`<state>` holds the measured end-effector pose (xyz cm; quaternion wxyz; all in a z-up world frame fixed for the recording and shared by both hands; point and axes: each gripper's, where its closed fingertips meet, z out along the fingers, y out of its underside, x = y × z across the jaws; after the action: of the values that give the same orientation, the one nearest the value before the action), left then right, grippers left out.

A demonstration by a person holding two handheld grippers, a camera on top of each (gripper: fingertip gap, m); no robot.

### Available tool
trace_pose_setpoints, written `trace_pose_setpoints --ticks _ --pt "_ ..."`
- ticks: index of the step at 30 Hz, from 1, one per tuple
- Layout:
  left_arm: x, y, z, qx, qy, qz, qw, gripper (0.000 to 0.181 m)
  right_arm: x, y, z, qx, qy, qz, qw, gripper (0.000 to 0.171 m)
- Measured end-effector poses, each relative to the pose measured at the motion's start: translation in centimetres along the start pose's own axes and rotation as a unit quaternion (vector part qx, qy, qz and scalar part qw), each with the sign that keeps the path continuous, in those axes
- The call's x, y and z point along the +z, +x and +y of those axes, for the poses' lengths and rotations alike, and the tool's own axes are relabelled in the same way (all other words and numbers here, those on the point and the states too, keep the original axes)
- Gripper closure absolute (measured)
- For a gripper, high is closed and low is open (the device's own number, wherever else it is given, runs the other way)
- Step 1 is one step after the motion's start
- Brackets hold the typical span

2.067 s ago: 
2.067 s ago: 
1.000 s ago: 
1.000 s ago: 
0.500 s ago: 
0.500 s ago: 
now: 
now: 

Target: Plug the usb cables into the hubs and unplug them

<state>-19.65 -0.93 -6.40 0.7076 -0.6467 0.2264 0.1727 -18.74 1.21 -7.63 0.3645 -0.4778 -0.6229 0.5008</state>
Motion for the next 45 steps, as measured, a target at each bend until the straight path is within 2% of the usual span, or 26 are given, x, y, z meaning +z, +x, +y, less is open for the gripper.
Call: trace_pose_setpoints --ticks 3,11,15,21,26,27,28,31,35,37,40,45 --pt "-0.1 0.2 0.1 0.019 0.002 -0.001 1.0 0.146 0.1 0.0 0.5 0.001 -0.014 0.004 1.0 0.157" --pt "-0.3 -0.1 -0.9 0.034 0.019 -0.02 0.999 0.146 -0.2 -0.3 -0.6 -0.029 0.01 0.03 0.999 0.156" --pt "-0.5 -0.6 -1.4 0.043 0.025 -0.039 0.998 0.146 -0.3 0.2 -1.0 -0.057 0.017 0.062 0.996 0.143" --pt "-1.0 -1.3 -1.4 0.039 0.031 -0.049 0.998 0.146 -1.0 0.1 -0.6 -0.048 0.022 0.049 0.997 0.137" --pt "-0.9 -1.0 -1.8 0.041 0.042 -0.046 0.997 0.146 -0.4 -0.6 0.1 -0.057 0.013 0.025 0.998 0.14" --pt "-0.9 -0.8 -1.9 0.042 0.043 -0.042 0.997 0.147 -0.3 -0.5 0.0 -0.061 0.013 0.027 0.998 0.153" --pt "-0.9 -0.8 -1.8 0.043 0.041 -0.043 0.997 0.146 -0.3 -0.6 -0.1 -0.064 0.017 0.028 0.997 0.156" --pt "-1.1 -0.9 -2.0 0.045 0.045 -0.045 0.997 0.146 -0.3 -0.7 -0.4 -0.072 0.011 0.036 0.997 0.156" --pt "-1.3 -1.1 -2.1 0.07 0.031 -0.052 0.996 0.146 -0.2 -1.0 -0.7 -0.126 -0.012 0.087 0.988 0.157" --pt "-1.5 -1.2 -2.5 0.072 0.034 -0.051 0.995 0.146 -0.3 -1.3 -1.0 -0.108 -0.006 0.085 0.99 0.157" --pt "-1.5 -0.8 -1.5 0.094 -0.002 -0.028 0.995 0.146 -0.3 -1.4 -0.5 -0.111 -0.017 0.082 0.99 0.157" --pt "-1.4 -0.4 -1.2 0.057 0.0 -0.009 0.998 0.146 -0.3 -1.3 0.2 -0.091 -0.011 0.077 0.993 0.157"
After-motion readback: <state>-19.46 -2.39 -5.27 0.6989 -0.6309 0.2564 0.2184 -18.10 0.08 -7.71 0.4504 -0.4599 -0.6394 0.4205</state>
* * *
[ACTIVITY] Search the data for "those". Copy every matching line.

[WRITTEN ANSWER]
- Measured end-effector poses, each relative to the pose measured at the motion's start: translation in centimetres along the start pose's own axes and rotation as a unit quaternion (vector part qx, qy, qz and scalar part qw), each with the sign that keeps the path continuous, in those axes
- The call's x, y and z point along the +z, +x and +y of those axes, for the poses' lengths and rotations alike, and the tool's own axes are relabelled in the same way (all other words and numbers here, those on the point and the states too, keep the original axes)

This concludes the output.